Compress::Zlib vs. external gzip call

O

odigity

I'm writing a script that needs to run in as fast a time as possible.
Every minute counts. The script crawls a tree of gzipped files
totalling about 30gb. Originally I was calling open() with "gzip
$file |", but I hate making external calls - it requires a fork, and
you have very limited communication with the process for catching
errors and such. I always like using perl functions and modules when
possible over external calls. However, I wanted to make sure I
wouldn't take a performance hit before switching to Compress::Zlib.

I picked one of the bigger files (75mb) and ran some benchmarking on
it, comparing Compress::Zlib to an exernal call to the gzip utility.
Here's the code:

#!/usr/bin/perl -w
use strict;
use Benchmark qw( cmpthese );
use Compress::Zlib;
use IO::File;

my $file = 'sample.gz';

print "warming up the file...\n";
system( "zcat $file > /dev/null" );

print "starting comparison...\n";
cmpthese( 3, {
'ext_gzip' => \&ext_gzip,
'compress_zlib' => \&compress_zlib,
});


sub ext_gzip
{
my $fh = IO::File->new( "gzip -cd $file |" ) or die( "could not gzip
-cd '$file' for reading: $!" );
my $lines = 0;
while ( defined(my $line = $fh->getline()) ) {
$lines++;
}
$fh->close();
print "ext_gzip: $lines lines\n";
}


sub compress_zlib
{
my $gz = gzopen( $file, 'rb' ) or die( "could not gzopen '$file' for
reading: $!" );
my $line;
my $lines = 0;
while ( ( my $bytes = $gz->gzreadline( $line ) ) > 0 ) {
die( $gz->gzerror ) if ( $bytes == -1 );
$lines++;
}
$gz->gzclose();
print "compress_zlib: $lines lines\n";
}

Here's the output:

warming up the file...
starting comparison...
compress_zlib: 15185003 lines
compress_zlib: 15185003 lines
compress_zlib: 15185003 lines
(warning: too few iterations for a reliable count)
ext_gzip: 15185003 lines
ext_gzip: 15185003 lines
ext_gzip: 15185003 lines
(warning: too few iterations for a reliable count)
s/iter compress_zlib ext_gzip
compress_zlib 68.6 -- -23%
ext_gzip 52.8 30% --

Now, this wasn't the best possible benchmarking test, but I still
think I am justified in being concerned.

Any help in either a) interpreting these results, b) suggesting better
benchmarking methods, c) explaining why Compress::Zlib is slower than
gzip, and most importantly, d) how to improve performance, would be
appreciated.

-ofer
 
S

Stuart Moore

odigity said:
I'm writing a script that needs to run in as fast a time as possible.
Every minute counts.
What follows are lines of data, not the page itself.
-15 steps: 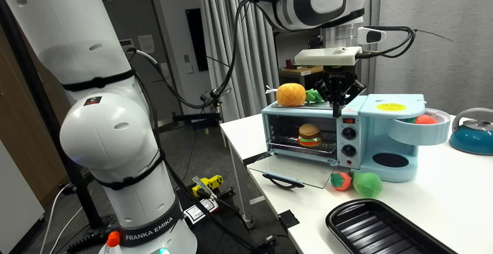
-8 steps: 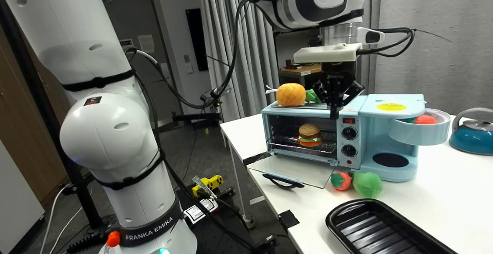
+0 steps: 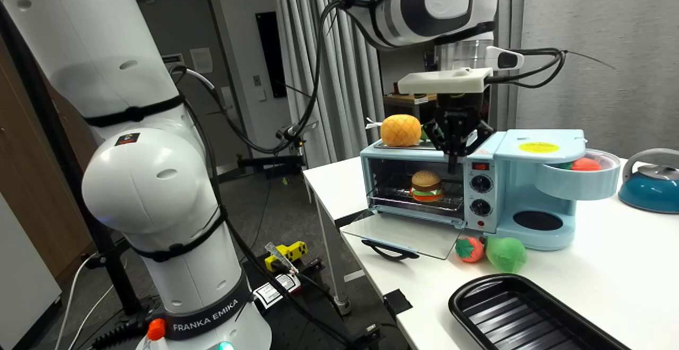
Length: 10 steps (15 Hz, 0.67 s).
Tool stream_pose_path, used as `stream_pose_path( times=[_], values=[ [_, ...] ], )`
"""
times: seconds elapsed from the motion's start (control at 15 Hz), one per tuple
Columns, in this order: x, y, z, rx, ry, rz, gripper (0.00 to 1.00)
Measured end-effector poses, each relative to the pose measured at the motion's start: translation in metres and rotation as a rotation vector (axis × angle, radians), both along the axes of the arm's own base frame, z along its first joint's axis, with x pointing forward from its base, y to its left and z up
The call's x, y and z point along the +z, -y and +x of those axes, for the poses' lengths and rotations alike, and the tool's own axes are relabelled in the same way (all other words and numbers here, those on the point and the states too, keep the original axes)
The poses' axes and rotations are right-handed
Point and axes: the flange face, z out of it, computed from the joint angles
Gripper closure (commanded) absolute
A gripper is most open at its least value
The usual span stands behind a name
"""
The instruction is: Press the button atop the oven, flip the switch on the front of the oven, push in the oven rack, flip the switch again, and then close the oven door
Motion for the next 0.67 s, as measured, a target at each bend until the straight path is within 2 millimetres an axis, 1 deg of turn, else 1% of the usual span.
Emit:
stream_pose_path(
  times=[0.27, 0.67],
  values=[
    [-0.012, -0.001, -0.018, -0.001, -0.024, 0.008, 1.00],
    [-0.048, -0.008, -0.037, 0.006, 0.015, 0.005, 1.00]
  ],
)
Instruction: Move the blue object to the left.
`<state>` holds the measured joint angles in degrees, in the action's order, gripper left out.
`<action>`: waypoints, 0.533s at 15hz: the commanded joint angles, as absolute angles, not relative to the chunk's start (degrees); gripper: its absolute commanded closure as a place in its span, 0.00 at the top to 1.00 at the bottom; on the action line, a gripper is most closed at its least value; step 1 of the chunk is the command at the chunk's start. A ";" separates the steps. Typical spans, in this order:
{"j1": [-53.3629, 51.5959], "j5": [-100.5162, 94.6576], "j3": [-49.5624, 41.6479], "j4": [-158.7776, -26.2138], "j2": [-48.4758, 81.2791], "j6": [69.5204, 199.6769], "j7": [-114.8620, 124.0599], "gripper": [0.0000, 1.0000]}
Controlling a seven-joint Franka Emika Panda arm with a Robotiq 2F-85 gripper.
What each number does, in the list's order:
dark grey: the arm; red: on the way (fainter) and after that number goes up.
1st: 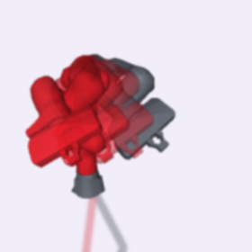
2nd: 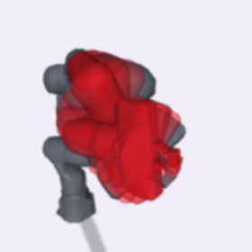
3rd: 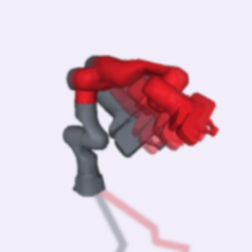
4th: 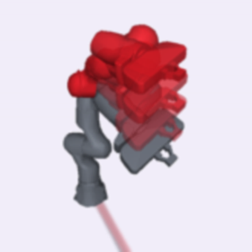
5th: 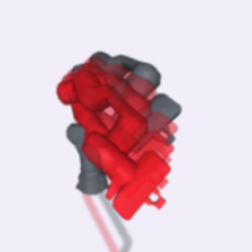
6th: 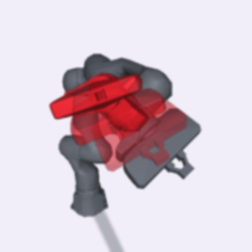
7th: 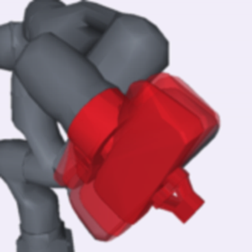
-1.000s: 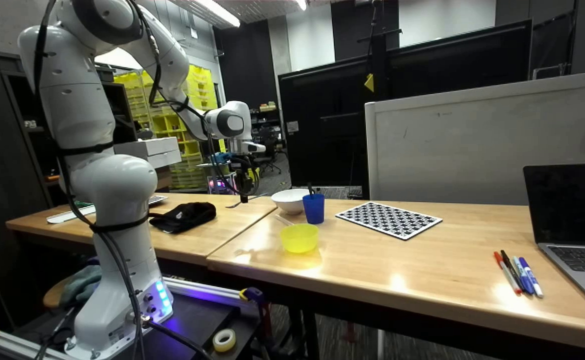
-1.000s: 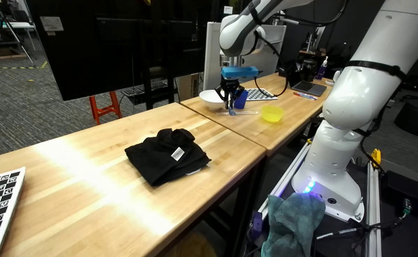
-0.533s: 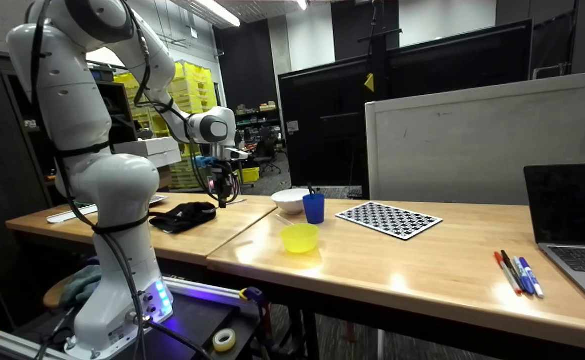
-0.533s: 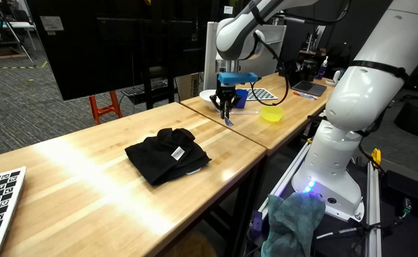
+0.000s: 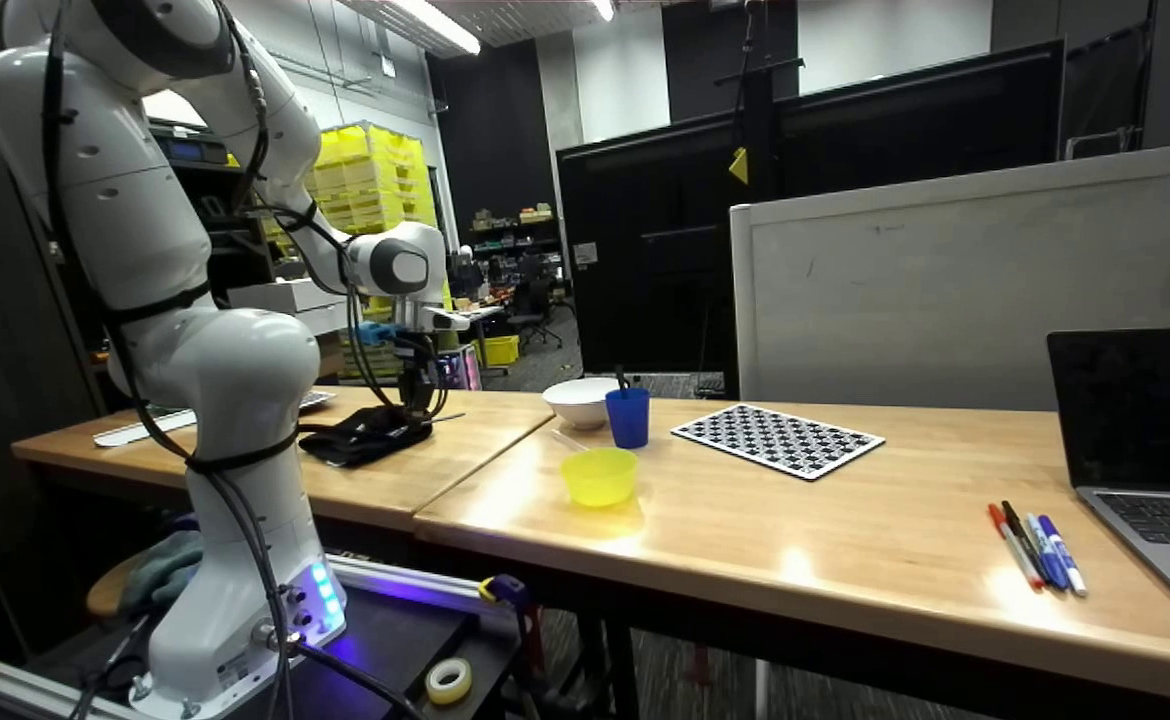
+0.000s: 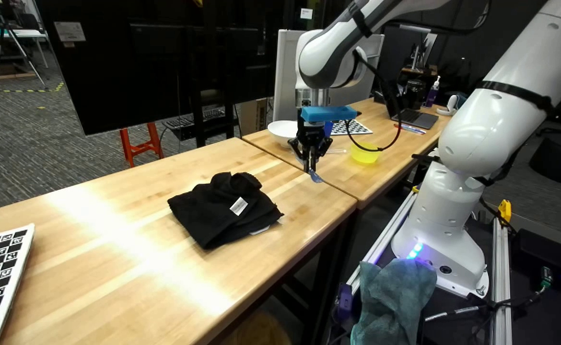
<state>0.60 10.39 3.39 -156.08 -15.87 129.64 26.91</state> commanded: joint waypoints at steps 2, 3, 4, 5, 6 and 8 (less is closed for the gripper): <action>-1.47 12.91 5.12 -158.27 -13.61 136.98 26.08 0.04; -2.02 13.49 5.22 -158.21 -12.28 138.60 25.39 0.04; -2.51 14.07 5.24 -158.17 -11.12 140.17 24.69 0.04; -2.91 14.56 5.25 -158.01 -9.98 141.40 24.20 0.04; -3.40 15.32 5.21 -157.75 -8.61 142.75 23.53 0.04; -4.08 16.44 5.14 -157.16 -6.09 144.90 22.11 0.04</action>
<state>-2.99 13.82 5.04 -158.10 -9.77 141.74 24.80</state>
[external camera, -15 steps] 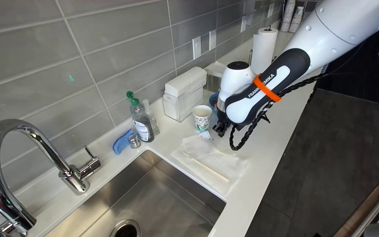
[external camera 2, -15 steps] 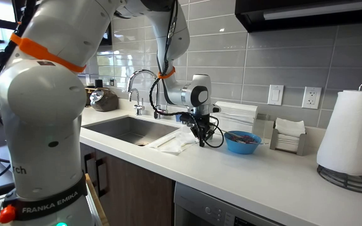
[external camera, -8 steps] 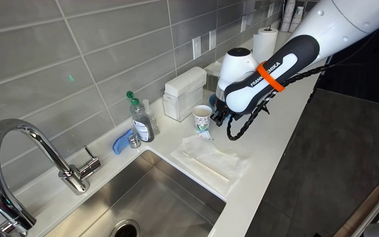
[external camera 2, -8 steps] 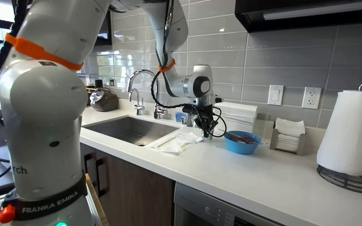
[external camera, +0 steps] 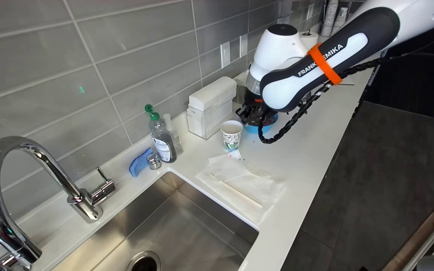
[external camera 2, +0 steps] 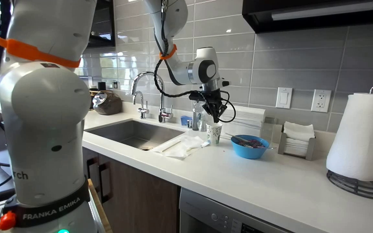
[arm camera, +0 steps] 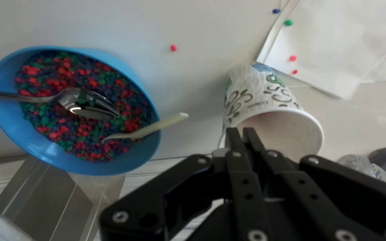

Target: Put the items on the table in the cup

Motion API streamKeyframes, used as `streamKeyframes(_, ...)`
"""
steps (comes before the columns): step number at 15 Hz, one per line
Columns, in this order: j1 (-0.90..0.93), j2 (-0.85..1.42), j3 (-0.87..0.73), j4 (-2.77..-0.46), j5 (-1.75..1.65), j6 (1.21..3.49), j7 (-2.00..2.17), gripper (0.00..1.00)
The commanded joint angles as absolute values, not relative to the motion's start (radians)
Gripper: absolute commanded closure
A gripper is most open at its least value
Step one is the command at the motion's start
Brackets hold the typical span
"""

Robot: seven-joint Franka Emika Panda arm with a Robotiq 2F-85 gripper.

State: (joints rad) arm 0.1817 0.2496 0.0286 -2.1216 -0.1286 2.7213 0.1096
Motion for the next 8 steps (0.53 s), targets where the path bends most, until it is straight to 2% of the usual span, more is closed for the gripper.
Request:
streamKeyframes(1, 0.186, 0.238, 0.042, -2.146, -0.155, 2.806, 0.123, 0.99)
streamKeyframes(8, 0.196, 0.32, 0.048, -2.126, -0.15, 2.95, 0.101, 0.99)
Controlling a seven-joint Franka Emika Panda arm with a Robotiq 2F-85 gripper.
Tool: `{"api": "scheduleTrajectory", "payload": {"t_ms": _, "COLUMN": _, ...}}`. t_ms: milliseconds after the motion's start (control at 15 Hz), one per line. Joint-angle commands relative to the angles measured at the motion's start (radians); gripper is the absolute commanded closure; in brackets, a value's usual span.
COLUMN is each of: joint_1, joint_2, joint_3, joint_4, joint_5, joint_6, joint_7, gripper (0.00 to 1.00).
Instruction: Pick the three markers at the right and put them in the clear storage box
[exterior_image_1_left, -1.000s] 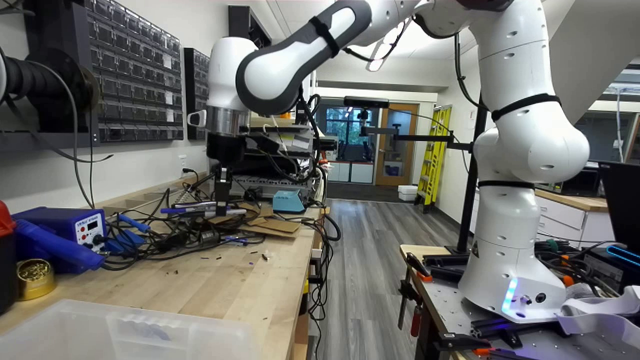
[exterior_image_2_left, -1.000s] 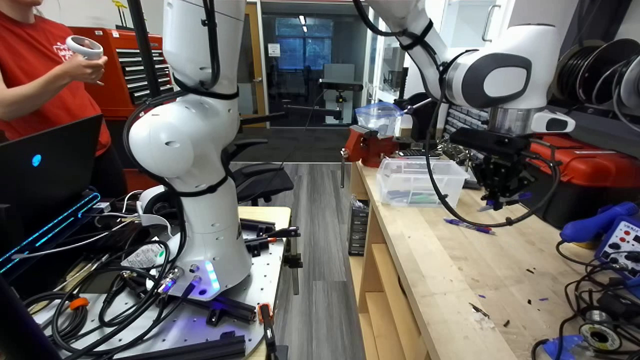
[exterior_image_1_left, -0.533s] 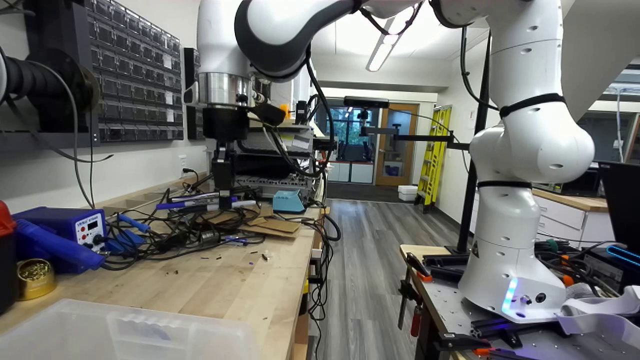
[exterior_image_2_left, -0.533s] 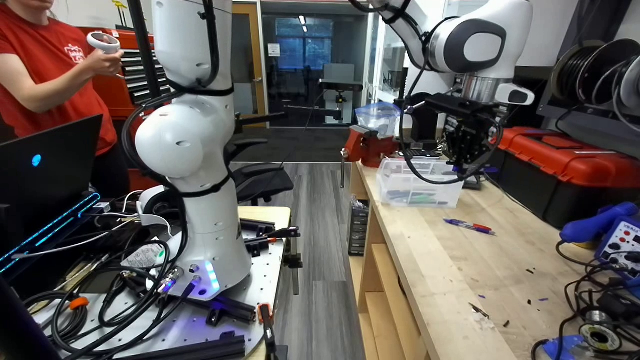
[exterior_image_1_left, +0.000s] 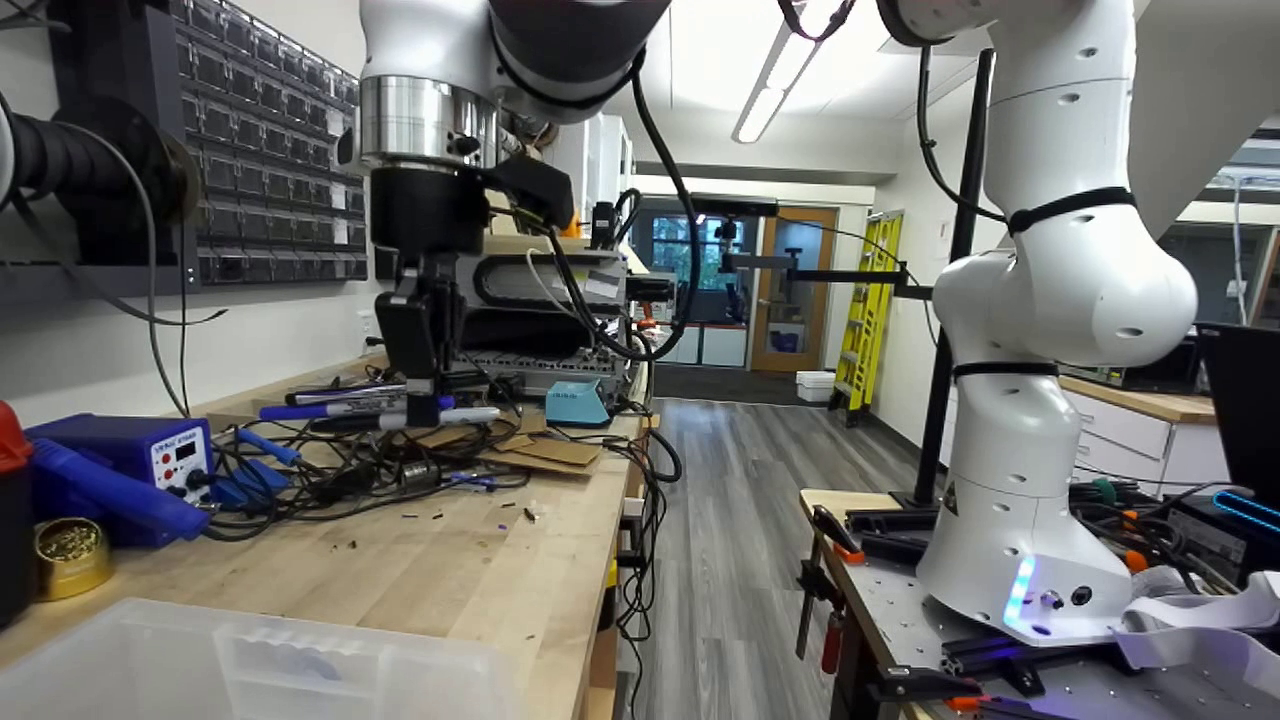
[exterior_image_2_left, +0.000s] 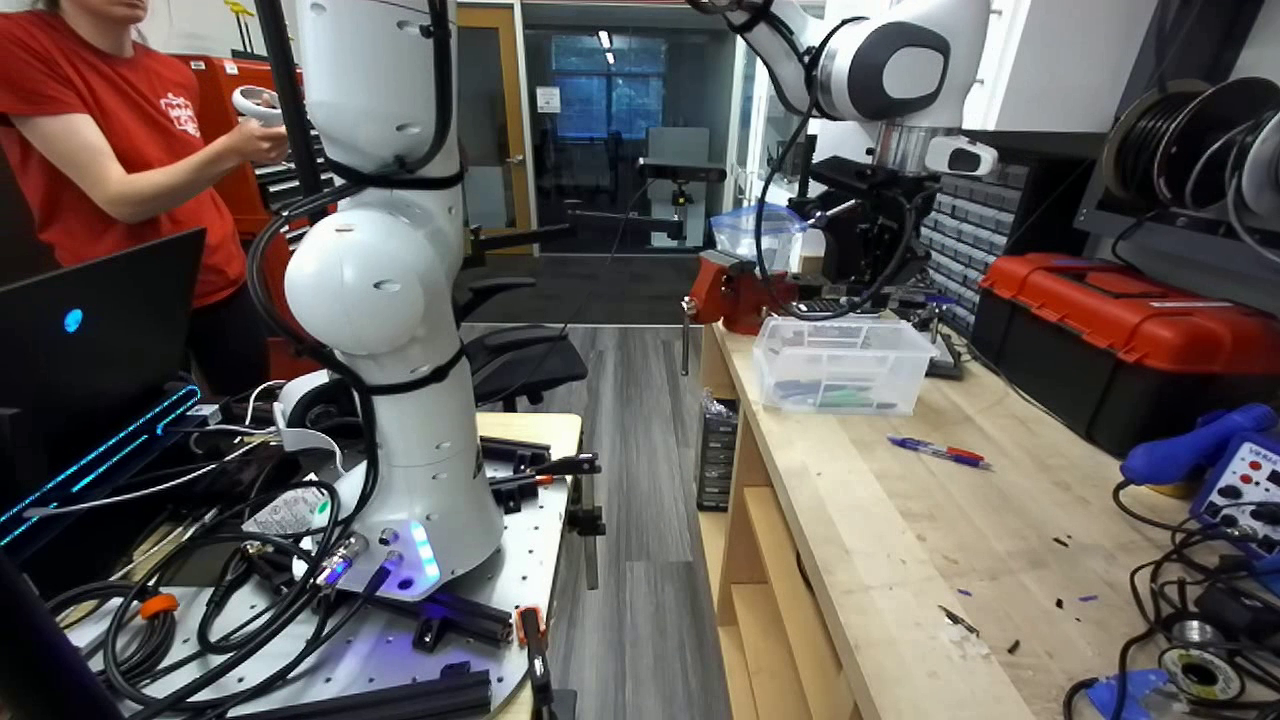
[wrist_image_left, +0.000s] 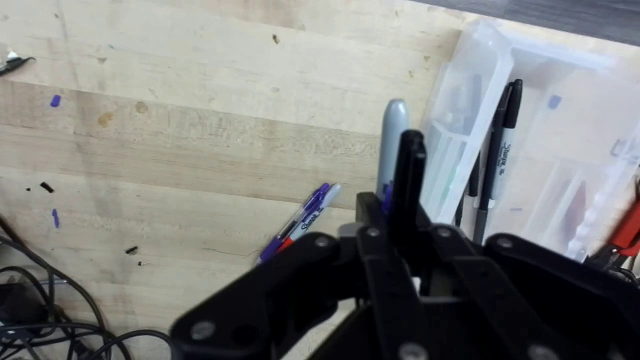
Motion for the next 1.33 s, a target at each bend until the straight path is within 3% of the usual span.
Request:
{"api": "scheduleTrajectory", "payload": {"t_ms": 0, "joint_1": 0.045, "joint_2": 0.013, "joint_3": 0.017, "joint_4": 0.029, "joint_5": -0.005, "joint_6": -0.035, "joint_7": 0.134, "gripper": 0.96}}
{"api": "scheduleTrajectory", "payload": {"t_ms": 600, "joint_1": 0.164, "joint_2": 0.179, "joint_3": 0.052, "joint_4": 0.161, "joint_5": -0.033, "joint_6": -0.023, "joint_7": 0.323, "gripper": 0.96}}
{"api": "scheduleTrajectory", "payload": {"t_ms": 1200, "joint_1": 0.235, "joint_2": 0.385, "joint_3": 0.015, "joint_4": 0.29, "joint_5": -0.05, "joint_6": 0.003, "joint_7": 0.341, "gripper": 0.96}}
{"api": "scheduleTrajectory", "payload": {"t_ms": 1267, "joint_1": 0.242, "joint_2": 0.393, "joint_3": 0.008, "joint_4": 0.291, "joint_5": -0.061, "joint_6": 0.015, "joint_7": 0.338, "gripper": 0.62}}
The script crawls a tree of gzipped files
totalling about 30gb. Originally I was calling open() with "gzip
$file |", but I hate making external calls - it requires a fork, and
you have very limited communication with the process for catching
errors and such. I always like using perl functions and modules when
possible over external calls. However, I wanted to make sure I
wouldn't take a performance hit before switching to Compress::Zlib.

Just thinking out loud here:
- Would the time measured by "Benchmark" include the time to start gzip?
Does it measure total time, or just time when the perl process is using
the CPU? Do the times mentioned match what you'd get with a stopwatch?

- Might it be worth looking at some of the smaller files as well,
possibly the time taken to open gzip is less significant on the large
ones than the small ones?

- Is there any way you can keep the gzip process open and only call it
once to decompress multiple files? One fork is better than many
 
S

Sisyphus

odigity said:
sub ext_gzip
{
my $fh = IO::File->new( "gzip -cd $file |" ) or die( "could not gzip
-cd '$file' for reading: $!" );
my $lines = 0;
while ( defined(my $line = $fh->getline()) ) {
$lines++;
}
$fh->close();
print "ext_gzip: $lines lines\n";
}


sub compress_zlib
{
my $gz = gzopen( $file, 'rb' ) or die( "could not gzopen '$file' for
reading: $!" );
my $line;
my $lines = 0;
while ( ( my $bytes = $gz->gzreadline( $line ) ) > 0 ) {

The next line is a waste of time. If $bytes is -1 then the code inside
the loop will not be executed. Also this is one test that the other
subroutine doesn't have to do. I don't think, however, that it will
account for the entire time difference .... remove it and see.

I also wonder whether there is more overhead in determining whether
$bytes>0 than there is determining whether $line is defined.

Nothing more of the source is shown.